Spend an Afternoon in the World of Books

Langley Harbor on a warm day

Langley Harbor on a warm day


By Bruce McKinney

Whidbey Island, an hour from Seattle's downtown, is a worthwhile day trip, a pristine place where a community of 58,000 lives and tens of thousands visit, if mostly in the summer. Here there is at Langley, Washington, in addition to the requisite groceries and nick-knack shops, an assemblage of book sellers who share a neighborhood and belief that the world of books and images shall endure even as the drum beat of multi-dimensional thought daily subverts old reading habits by offering a bland blend of internet calories that, while sustaining life, deny the poetry of language, the power of image and the touch and possession of the real thing: works on paper. This book selling community practices their trade in a place that, though only 60 minutes distant from Seattle, is a step away from the daily bustle and a step back in time: the day or weekend jaunt where both the casual reader and the committed collector can find lunch, things to look at and some reading or discoveries to take home.

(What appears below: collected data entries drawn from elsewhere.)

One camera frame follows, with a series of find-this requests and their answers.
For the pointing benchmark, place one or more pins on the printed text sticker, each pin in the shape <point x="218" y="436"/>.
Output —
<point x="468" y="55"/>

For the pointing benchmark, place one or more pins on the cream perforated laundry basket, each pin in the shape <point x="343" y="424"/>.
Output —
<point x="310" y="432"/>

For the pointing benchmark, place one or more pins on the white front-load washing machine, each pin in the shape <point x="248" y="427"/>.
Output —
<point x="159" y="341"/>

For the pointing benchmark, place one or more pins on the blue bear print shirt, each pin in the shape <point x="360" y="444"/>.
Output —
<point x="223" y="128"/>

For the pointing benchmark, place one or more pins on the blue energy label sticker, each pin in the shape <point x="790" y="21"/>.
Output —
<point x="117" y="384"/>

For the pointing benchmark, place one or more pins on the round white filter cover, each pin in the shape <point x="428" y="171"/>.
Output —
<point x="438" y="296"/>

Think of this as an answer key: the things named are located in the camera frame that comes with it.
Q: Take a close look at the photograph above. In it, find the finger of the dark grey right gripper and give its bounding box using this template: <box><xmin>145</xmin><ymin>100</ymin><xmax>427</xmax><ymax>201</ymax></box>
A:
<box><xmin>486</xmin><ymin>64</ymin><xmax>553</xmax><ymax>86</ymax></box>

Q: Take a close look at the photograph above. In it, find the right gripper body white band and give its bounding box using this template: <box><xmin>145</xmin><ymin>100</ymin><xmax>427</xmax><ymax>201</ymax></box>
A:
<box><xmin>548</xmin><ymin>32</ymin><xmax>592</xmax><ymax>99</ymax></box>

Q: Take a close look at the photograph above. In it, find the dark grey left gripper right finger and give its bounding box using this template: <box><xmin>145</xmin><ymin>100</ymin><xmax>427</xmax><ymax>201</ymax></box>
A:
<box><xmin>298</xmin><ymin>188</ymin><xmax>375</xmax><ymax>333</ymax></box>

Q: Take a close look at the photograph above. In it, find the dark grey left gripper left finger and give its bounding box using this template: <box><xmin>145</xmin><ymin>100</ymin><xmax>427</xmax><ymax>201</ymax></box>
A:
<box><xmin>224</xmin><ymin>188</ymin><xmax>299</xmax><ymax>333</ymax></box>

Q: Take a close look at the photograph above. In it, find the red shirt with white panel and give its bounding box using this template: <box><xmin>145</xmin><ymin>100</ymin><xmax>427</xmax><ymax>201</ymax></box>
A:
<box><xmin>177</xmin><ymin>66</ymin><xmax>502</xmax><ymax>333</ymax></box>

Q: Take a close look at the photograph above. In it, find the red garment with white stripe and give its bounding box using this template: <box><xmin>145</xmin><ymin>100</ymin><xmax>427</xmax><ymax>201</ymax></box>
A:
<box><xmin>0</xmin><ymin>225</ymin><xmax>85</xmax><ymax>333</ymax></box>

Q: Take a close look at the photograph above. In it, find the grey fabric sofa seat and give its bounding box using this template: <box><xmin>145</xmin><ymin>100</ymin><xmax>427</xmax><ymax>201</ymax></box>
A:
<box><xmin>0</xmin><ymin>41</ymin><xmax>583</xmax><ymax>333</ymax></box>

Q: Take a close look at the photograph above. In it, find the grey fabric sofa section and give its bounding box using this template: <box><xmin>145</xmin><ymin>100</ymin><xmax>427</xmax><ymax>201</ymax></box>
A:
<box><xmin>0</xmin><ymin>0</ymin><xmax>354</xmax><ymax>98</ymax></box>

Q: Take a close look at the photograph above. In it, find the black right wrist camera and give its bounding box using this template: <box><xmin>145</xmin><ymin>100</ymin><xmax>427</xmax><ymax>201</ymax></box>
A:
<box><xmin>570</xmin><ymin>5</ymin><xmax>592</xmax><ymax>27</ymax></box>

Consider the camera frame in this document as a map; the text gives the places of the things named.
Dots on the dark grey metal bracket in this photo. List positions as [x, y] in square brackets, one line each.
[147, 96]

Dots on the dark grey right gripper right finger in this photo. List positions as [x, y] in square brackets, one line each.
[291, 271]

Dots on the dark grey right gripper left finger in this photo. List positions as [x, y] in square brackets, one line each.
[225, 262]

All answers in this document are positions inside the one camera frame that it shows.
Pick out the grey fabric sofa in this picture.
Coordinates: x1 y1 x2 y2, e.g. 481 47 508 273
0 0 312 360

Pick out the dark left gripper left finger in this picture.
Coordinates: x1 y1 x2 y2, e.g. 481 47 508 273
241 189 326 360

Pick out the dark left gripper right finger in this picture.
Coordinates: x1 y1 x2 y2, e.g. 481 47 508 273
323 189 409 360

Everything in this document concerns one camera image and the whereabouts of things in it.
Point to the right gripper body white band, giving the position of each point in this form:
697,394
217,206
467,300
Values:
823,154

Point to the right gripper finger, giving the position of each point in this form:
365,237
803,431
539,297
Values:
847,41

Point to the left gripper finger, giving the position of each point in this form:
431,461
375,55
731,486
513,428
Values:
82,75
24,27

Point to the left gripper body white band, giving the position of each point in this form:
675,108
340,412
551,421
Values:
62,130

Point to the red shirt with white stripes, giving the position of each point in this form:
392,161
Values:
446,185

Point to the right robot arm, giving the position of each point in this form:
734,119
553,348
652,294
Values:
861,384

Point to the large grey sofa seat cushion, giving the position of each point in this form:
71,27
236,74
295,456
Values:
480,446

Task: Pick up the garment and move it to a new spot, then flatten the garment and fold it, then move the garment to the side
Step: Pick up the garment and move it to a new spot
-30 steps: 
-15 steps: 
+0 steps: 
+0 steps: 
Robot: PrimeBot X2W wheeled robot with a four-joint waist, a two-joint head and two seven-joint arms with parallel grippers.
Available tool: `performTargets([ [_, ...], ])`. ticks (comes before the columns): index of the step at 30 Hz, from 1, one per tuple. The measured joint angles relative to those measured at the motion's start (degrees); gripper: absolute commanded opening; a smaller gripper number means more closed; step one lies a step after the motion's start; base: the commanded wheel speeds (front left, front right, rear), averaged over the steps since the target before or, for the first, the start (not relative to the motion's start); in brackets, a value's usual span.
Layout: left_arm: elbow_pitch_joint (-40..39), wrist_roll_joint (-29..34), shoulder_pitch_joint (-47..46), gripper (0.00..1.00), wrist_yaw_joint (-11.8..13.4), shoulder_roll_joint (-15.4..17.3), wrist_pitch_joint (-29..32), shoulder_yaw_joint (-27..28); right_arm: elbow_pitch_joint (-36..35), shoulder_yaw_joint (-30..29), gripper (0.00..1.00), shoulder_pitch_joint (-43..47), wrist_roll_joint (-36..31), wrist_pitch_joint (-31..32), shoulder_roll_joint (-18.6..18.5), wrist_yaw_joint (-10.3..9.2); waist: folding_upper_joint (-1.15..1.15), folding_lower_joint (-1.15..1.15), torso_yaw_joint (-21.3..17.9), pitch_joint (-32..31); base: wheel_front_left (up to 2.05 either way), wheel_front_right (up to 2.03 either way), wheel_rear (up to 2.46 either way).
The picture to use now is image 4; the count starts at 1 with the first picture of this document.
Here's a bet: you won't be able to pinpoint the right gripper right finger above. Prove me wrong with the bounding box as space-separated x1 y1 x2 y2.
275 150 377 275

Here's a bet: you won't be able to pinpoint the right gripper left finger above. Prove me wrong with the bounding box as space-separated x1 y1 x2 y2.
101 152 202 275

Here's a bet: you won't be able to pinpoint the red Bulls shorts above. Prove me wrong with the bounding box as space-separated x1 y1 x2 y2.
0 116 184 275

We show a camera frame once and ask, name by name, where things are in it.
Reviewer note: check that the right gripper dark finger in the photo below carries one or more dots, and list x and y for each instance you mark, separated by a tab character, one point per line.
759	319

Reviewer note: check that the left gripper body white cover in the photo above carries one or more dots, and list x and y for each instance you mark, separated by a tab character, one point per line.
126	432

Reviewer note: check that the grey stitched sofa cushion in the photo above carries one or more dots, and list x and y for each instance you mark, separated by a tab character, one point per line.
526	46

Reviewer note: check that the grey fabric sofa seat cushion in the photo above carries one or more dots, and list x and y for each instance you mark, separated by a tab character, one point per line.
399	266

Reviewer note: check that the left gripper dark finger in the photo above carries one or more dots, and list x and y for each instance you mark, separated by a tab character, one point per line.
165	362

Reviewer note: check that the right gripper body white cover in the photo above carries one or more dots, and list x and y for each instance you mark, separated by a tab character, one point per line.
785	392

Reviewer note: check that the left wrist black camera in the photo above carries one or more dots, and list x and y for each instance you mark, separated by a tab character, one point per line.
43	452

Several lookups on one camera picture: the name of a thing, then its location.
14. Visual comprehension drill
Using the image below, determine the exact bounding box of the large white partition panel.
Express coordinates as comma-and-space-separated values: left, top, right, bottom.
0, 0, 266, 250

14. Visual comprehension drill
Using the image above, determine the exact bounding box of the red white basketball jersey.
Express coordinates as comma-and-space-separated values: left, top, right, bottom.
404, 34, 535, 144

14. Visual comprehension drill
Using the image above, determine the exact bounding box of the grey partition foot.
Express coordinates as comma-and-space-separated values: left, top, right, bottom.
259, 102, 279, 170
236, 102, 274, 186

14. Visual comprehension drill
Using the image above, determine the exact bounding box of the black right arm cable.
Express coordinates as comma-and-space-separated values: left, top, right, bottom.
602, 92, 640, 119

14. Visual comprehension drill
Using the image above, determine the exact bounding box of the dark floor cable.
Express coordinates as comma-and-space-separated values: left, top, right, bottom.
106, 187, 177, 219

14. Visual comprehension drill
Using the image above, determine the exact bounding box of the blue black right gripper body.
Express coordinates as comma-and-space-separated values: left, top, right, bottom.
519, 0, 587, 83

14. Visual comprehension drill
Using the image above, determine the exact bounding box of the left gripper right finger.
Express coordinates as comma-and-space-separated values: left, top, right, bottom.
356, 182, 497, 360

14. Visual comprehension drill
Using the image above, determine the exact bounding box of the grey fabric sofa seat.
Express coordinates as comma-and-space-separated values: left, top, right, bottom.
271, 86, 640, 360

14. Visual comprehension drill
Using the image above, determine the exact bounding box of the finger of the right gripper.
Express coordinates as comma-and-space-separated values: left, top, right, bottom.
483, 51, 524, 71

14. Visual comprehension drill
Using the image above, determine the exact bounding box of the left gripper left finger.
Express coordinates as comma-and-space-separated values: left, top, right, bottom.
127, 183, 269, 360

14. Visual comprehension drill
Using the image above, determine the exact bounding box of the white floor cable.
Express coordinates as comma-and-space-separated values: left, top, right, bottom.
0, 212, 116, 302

That these booksellers practice their trade in the shadow of Microsoft and Amazon is a reminder that the nearby presence of these behemoths does not diminish the commitments of everyone for the traditional alternatives. Someday, in the Museum of Natural History we may see an exhibit for booksellers in the same light we view scenes of ancient man in a pas-de-deux with mammoths: as the way it was but is no longer. For today these dealers adapt and organize themselves as a destination: a day away, to some extent a step back in time. The what, where and when of book buying and selling changes and so too do booksellers' approaches.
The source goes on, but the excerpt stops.